= WHAT YOU SHOULD DO =
When you return the data, keep each character exactly as it appears.

-------- INPUT DATA

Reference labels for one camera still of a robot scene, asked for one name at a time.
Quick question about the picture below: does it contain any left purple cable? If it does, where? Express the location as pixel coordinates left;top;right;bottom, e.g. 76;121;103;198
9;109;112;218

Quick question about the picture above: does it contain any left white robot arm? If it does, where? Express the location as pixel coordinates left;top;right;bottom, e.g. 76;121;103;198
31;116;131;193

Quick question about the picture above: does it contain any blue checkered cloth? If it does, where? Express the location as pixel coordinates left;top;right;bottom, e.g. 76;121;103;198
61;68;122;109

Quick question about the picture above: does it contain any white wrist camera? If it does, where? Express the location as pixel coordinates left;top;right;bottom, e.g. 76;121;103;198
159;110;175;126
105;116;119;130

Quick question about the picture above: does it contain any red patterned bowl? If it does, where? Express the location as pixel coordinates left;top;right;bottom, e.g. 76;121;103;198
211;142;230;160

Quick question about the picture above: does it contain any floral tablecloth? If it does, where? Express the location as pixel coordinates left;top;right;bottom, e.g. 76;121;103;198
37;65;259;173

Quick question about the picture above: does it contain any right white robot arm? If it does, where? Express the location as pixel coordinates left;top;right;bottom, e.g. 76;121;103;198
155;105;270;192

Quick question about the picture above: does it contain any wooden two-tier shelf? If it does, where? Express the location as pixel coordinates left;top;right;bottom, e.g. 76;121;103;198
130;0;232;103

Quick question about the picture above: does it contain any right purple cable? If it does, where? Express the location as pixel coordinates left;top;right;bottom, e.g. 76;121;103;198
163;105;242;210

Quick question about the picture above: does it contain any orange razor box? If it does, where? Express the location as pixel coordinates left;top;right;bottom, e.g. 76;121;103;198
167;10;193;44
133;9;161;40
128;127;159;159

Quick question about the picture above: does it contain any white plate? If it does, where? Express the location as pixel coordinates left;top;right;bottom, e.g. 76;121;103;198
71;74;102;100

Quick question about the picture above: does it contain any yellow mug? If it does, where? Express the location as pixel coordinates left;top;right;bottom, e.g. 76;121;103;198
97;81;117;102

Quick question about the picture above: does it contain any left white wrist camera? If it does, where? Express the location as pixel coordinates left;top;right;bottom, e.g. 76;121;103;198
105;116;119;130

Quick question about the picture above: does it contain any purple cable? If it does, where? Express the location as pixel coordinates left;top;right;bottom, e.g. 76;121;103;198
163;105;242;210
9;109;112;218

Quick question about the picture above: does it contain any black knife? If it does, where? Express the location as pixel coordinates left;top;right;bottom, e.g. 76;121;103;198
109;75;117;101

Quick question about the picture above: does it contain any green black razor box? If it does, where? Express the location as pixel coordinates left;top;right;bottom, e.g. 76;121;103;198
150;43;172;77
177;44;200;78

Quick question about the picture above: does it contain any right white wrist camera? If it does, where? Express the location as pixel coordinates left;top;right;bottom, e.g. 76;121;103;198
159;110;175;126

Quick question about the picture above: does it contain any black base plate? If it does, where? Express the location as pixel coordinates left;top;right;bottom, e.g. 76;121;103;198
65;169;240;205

----------------

= TASK RESULT =
Reference labels for one camera still of a robot scene, asked for one name at a time.
Quick question about the picture below: does it contain any left purple cable? If it does, where? Express the location as pixel coordinates left;top;right;bottom, e.g. 76;121;103;198
9;109;112;218

Quick question about the picture above: does it contain any left white robot arm? If it does, where? Express the location as pixel coordinates left;top;right;bottom, e.g. 76;121;103;198
31;116;131;193

Quick question about the picture above: does it contain any blue checkered cloth? If it does, where? Express the location as pixel coordinates left;top;right;bottom, e.g. 76;121;103;198
61;68;122;109

Quick question about the picture above: does it contain any white wrist camera? If it does, where? Express the location as pixel coordinates left;top;right;bottom, e.g. 76;121;103;198
159;110;175;126
105;116;119;130

Quick question about the picture above: does it contain any red patterned bowl? If it does, where? Express the location as pixel coordinates left;top;right;bottom, e.g. 76;121;103;198
211;142;230;160

Quick question about the picture above: does it contain any floral tablecloth? If it does, where? Express the location as pixel coordinates left;top;right;bottom, e.g. 76;121;103;198
37;65;259;173

Quick question about the picture above: does it contain any right white robot arm? If it does, where? Express the location as pixel coordinates left;top;right;bottom, e.g. 76;121;103;198
155;105;270;192

Quick question about the picture above: does it contain any wooden two-tier shelf? If it does, where? Express the location as pixel coordinates left;top;right;bottom, e.g. 76;121;103;198
130;0;232;103

Quick question about the picture above: does it contain any right purple cable? If it does, where? Express the location as pixel coordinates left;top;right;bottom, e.g. 76;121;103;198
163;105;242;210

Quick question about the picture above: does it contain any orange razor box? If it does, where? Express the location as pixel coordinates left;top;right;bottom, e.g. 76;121;103;198
167;10;193;44
133;9;161;40
128;127;159;159

Quick question about the picture above: does it contain any white plate? If it does, where? Express the location as pixel coordinates left;top;right;bottom, e.g. 76;121;103;198
71;74;102;100

Quick question about the picture above: does it contain any yellow mug? If it does, where? Express the location as pixel coordinates left;top;right;bottom, e.g. 76;121;103;198
97;81;117;102

Quick question about the picture above: does it contain any left white wrist camera? If it does, where? Express the location as pixel coordinates left;top;right;bottom, e.g. 76;121;103;198
105;116;119;130

Quick question about the picture above: does it contain any purple cable? If it does, where? Express the location as pixel coordinates left;top;right;bottom, e.g. 76;121;103;198
163;105;242;210
9;109;112;218

Quick question about the picture above: does it contain any black knife? If it does, where? Express the location as pixel coordinates left;top;right;bottom, e.g. 76;121;103;198
109;75;117;101

Quick question about the picture above: does it contain any green black razor box? If it does, where? Express the location as pixel coordinates left;top;right;bottom, e.g. 76;121;103;198
150;43;172;77
177;44;200;78

Quick question about the picture above: does it contain any right white wrist camera? If it does, where? Express the location as pixel coordinates left;top;right;bottom, e.g. 76;121;103;198
159;110;175;126

Quick question about the picture above: does it contain any black base plate? If it does, where? Express the location as pixel coordinates left;top;right;bottom, e.g. 76;121;103;198
65;169;240;205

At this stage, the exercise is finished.